This is so true. An offer changes the dynamic of the negotiation totally. I
think the psychology and economics goes like this: If there is no counter
offer, then the company would pay just more for the monthly asset they will
likely have any how.

However, if there is a direct offer they are competing with, it means there is
on the balance an acute need to find and train a replacement - one whom might
actually cost more than the current employee is paid. Also, the value of the
employee is validated by his demand in the job market.
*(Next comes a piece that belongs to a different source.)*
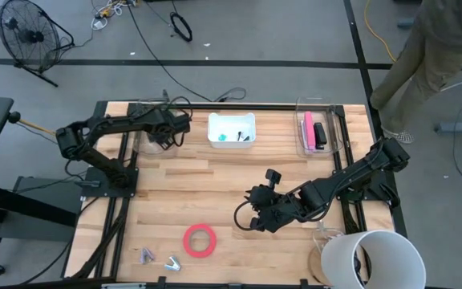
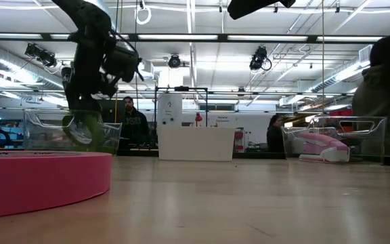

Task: Pick and place Stapler, Stapler remover, tape
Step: Put the green tape into the left transparent bin, then put the pink tape into the left transparent bin

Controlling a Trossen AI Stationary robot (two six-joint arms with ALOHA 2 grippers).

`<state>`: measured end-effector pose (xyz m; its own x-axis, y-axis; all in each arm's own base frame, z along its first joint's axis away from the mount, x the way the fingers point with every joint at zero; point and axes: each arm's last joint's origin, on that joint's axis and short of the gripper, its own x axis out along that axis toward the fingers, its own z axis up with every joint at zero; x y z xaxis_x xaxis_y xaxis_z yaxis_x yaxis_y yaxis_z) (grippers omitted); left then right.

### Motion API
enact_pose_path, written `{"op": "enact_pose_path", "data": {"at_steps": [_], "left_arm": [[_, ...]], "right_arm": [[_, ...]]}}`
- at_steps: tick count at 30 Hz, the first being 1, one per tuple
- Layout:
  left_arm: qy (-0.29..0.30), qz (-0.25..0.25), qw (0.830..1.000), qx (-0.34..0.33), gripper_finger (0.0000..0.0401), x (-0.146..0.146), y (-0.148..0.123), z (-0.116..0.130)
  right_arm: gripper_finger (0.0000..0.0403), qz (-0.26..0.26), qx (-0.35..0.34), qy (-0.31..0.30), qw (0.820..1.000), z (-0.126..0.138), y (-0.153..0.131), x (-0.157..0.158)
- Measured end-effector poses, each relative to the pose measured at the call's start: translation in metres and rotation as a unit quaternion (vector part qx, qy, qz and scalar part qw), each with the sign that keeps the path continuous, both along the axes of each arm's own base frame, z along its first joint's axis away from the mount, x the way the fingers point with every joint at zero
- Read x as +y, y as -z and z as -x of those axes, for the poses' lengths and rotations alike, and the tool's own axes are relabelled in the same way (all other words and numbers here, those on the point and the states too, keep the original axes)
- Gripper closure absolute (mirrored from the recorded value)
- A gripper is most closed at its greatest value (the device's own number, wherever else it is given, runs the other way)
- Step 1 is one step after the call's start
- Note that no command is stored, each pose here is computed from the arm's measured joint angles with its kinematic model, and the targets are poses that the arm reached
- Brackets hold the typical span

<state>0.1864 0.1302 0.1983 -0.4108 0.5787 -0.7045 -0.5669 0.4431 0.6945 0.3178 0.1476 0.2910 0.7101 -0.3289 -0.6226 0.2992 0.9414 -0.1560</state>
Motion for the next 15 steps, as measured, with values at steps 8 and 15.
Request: {"op": "enact_pose_path", "data": {"at_steps": [8, 15], "left_arm": [[-0.001, 0.032, 0.999, -0.028, 0.0122, -0.004, -0.055, -0.015], [0.024, 0.025, 0.994, -0.102, 0.0122, -0.019, -0.098, -0.035]], "right_arm": [[0.0339, 0.000, 0.000, 0.000, 1.000, 0.000, 0.000, 0.000], [0.0339, -0.007, 0.001, -0.002, 1.000, 0.000, 0.000, 0.000]]}}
The emotions, which will be present but subdued in a professional setting, are
also different. Without a counteroffer, the employee will just sound greedy.
With a counter offer, the employee is actually generous by offering the
current employer a chance to save in hiring and training costs (unless the new
wage is ridiculously high).

Silly and strange world we live in.

------
Timucin
What a bastard!

Sorry for the language guys, but guess we all know someone like that boss!

It's not that hard when you're single but the things are totally different
when you had a family and kids. The situation can drag you to any point when
it comes to a hungry brother, sister or children. I know, I've been there
(thank god it's a history now).

But the good news is, you are really valuable. I mean, you are a ruby
developer. You'd be having £400/£450 per day if you were a contractor in
London/UK.

So don't give up yet! Check the links other users provided and open a linkedin
account as suggested as well as job site accounts and upload your CV. Just
hold on couple of weeks and I am sure things will be better.

Hacker News is a great community. So keep us updated and let us see what we
can do about it.

Also it might be useful if you can tell us where are you based (I may have
missed that if it's already in the article).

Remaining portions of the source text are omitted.